Image → Xception CNN → Image Feature Vector
Text → Tokenizer → Embedding → LSTM Decoder → Caption
- Encoder: Xception (pretrained on ImageNet)
- Decoder: LSTM
- Training: Teacher forcing
- Inference: Greedy decoding
- Evaluation Metric: BLEU score
- Dataset: Flickr8k
- Images: 8,000
- Captions: 5 per image (40,000 total)
The dataset is not included in this repository due to size and licensing constraints.
- Python
- TensorFlow / Keras
- CNN (Xception)
- LSTM
- NLP (tokenization, sequence modeling)
- Streamlit
- NLTK (BLEU evaluation)
- Caption preprocessing (cleaning, tokenization, start/end tokens)
- Image feature extraction using pretrained CNN
- Sequence modeling using LSTM
- Training with teacher forcing
- Evaluation using BLEU score
- Deployment via Streamlit app
- BLEU-1 score: > 0.5 on Flickr8k
- Generated captions are grammatically coherent and semantically aligned with image content
BLEU-1 was chosen due to dataset size and to avoid over-claiming performance.

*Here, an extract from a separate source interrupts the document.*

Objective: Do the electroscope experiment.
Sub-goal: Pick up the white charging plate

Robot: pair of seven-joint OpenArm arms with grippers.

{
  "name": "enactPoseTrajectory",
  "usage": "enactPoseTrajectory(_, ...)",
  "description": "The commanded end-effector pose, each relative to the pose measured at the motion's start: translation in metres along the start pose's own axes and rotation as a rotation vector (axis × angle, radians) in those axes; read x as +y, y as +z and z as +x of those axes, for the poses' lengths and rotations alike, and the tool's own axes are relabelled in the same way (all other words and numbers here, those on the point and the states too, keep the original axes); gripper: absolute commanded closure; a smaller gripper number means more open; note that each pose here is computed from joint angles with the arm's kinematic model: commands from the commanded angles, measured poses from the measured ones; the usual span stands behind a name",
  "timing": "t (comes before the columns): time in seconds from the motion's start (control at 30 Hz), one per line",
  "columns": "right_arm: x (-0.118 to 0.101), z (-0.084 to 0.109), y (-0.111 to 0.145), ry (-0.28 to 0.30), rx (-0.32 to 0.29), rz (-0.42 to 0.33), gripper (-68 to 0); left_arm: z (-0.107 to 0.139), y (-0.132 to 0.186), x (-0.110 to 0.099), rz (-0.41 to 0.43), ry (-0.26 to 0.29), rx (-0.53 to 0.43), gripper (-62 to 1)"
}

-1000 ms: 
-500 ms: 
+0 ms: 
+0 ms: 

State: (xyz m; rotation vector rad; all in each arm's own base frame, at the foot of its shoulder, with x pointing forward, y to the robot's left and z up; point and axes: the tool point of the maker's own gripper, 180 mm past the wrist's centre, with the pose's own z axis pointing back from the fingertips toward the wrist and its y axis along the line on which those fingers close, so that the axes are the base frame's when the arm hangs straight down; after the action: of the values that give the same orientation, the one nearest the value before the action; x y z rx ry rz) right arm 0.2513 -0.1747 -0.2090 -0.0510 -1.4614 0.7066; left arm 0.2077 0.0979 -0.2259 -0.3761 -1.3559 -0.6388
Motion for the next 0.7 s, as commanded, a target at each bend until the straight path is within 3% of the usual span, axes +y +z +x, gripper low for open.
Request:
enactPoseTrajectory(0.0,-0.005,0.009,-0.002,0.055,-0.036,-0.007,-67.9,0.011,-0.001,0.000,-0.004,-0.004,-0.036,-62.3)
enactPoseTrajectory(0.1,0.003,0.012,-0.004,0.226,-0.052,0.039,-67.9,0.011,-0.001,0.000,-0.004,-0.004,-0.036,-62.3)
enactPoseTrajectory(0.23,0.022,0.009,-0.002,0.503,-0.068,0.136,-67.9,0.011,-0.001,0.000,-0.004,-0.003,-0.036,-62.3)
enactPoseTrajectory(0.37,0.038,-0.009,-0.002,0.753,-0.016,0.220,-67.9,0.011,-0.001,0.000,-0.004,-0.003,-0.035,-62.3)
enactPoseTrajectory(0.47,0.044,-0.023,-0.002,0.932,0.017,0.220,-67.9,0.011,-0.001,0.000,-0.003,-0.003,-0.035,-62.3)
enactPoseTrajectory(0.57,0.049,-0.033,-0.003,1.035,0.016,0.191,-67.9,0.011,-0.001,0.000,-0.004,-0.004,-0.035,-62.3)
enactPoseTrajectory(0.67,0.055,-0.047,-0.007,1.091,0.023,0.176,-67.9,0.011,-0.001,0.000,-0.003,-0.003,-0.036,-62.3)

The application allows users to:
- Upload an image
- Extract visual features using the trained CNN encoder
- Generate captions using the trained LSTM decoder
This demonstrates how a deep learning model can be wrapped into a simple interactive application.
- Trained on a relatively small dataset
- Captions may be generic
- No attention mechanism
- Greedy decoding instead of beam search
This project is intended as a learning and demonstration system.
- Add attention mechanism
- Use beam search decoding
- Train on larger datasets (e.g., MS-COCO)
- Improve caption diversity
Built a CNN–LSTM based image captioning system using Xception and LSTM, trained on Flickr8k, achieving a BLEU-1 score above 0.5 and deployed via Streamlit.